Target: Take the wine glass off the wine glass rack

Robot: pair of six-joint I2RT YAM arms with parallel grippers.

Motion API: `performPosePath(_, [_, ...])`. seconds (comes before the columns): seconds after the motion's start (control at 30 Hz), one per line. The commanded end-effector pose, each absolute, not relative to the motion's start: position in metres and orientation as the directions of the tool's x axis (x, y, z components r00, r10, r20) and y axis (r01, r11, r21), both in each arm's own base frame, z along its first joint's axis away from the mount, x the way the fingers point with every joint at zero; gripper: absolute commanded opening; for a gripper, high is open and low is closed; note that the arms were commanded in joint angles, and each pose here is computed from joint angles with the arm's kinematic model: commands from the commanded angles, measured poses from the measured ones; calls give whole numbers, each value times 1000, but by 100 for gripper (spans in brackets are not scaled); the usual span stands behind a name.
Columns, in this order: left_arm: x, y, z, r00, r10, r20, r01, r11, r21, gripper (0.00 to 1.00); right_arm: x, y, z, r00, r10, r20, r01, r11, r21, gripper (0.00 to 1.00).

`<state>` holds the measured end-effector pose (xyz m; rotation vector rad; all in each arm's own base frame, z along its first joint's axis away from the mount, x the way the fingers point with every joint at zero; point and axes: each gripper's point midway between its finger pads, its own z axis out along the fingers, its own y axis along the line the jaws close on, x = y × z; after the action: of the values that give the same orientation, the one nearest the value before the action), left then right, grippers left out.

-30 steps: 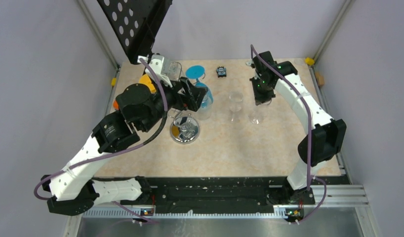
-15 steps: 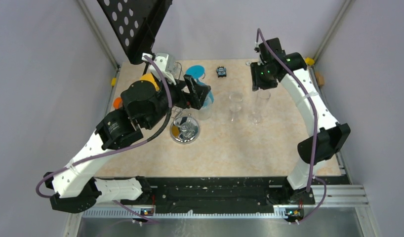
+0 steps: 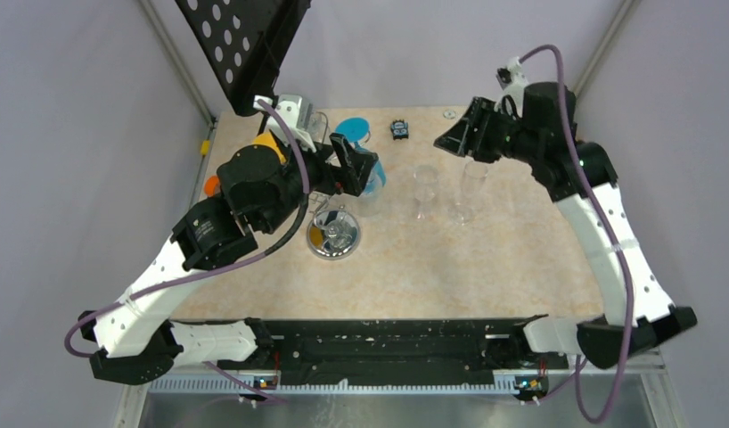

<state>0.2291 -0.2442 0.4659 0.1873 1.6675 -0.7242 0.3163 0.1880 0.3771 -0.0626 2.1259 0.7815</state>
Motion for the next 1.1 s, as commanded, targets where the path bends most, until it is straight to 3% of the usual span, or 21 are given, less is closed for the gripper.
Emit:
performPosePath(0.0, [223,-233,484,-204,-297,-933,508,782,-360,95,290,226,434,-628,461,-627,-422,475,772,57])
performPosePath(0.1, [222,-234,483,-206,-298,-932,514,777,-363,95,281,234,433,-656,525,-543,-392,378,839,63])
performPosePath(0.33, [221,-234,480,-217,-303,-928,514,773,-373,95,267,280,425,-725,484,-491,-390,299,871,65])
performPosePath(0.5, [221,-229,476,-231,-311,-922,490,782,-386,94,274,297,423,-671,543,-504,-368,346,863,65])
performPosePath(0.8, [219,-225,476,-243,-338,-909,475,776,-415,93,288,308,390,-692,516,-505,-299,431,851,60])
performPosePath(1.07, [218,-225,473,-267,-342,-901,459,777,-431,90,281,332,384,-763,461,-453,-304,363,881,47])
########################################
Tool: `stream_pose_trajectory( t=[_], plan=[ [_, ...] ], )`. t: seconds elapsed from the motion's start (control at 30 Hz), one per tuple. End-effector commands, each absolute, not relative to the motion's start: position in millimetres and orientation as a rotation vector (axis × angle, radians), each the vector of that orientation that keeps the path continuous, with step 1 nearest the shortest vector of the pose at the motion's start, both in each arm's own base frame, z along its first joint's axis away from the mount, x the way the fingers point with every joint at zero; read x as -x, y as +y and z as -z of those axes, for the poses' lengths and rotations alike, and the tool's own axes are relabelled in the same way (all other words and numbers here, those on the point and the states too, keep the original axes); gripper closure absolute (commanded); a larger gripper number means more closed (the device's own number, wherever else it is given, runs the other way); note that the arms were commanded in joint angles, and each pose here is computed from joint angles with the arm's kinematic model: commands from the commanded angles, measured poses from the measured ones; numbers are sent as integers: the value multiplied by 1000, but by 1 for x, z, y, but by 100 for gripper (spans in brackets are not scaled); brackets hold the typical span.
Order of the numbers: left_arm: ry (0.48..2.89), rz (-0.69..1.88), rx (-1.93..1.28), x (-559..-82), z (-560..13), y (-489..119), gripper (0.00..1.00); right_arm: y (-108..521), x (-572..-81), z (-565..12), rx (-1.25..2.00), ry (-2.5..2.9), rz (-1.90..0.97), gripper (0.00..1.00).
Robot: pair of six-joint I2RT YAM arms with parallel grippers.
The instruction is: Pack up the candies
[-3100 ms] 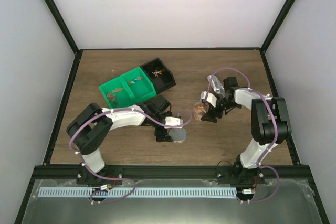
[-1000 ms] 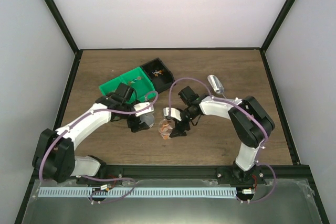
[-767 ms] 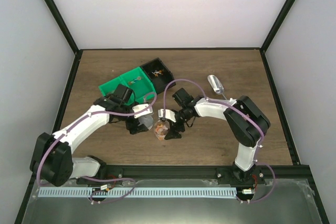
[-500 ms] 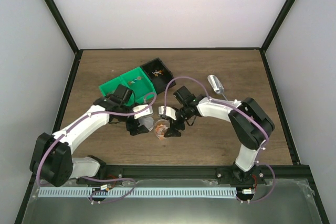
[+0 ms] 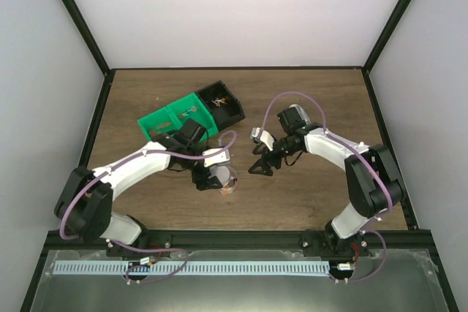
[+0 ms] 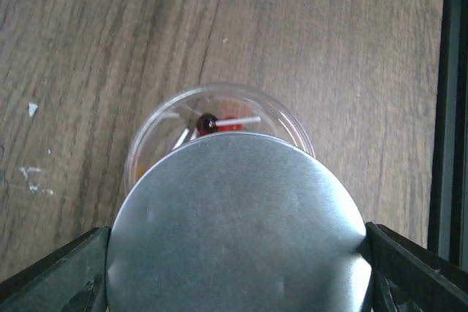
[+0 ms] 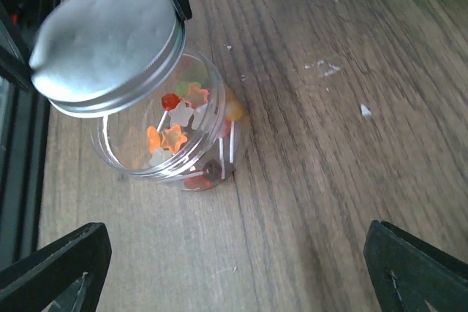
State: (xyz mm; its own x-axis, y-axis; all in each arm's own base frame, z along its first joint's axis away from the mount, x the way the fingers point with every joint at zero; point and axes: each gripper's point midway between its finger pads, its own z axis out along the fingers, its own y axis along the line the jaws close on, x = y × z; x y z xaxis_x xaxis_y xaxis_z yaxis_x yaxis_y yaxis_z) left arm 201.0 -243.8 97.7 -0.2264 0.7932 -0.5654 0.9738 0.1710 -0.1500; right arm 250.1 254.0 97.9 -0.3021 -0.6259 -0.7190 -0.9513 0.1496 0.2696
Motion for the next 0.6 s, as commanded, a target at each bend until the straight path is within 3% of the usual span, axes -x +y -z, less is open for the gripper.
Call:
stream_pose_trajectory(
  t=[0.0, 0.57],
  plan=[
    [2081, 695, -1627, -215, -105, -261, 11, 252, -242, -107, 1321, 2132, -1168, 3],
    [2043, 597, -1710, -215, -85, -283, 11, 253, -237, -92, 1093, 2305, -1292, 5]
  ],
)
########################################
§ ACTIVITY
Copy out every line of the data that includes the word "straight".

§ RESULT OF THE EXERCISE
Motion for the next 1.1 s, as commanded, targets where the path bends most, until it is straight to 3% of the usual span, or 21 are given, less is closed for the gripper.
Motion for the next 0.6 s, as commanded, a target at each bend until the straight path is within 3% of the usual span, axes -x +y -z, less is open for the gripper.

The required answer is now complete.